The problem -
Where a line of the data holds the word "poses", copy that line.

Data provided -
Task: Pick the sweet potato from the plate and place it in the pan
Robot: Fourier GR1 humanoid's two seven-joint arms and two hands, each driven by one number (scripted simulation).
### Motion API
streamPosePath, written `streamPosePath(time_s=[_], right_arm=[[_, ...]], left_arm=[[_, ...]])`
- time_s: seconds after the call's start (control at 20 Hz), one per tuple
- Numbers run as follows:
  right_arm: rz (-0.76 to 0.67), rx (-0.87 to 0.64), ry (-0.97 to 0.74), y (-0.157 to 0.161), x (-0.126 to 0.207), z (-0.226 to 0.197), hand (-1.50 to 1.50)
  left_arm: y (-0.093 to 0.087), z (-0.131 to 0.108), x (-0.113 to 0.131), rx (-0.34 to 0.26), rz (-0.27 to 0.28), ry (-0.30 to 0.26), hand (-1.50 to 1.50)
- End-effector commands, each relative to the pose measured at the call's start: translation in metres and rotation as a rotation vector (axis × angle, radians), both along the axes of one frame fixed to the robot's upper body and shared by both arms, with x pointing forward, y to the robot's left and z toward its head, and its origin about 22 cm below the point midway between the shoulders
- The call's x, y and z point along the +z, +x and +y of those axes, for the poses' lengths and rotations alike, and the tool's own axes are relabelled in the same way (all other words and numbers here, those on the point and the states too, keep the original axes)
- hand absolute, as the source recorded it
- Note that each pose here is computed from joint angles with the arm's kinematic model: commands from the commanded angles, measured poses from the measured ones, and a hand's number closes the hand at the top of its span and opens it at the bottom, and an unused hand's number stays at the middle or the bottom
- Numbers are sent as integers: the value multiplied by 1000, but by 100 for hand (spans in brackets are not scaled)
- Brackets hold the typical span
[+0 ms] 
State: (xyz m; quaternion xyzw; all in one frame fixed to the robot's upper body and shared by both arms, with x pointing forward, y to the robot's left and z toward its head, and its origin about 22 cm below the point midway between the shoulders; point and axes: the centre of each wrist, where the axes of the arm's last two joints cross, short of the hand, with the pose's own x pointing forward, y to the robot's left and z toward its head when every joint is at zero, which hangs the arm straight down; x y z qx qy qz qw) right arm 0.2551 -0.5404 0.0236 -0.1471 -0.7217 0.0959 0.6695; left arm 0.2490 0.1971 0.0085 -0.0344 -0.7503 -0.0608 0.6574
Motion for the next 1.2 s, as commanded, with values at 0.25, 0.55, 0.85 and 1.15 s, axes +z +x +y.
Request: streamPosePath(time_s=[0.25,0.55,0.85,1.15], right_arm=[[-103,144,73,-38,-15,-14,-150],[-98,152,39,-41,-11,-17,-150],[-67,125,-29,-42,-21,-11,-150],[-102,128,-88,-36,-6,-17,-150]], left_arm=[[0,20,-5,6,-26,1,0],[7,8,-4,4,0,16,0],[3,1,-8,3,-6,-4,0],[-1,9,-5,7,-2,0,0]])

Output for this task -
- The call's x, y and z point along the +z, +x and +y of those axes, for the poses' lengths and rotations alike, and the tool's own axes are relabelled in the same way (all other words and numbers here, those on the point and the states too, keep the original axes)
- Note that each pose here is computed from joint angles with the arm's kinematic model: commands from the commanded angles, measured poses from the measured ones, and a hand's number closes the hand at the top of its span and opens it at the bottom, and an unused hand's number stays at the middle or the bottom

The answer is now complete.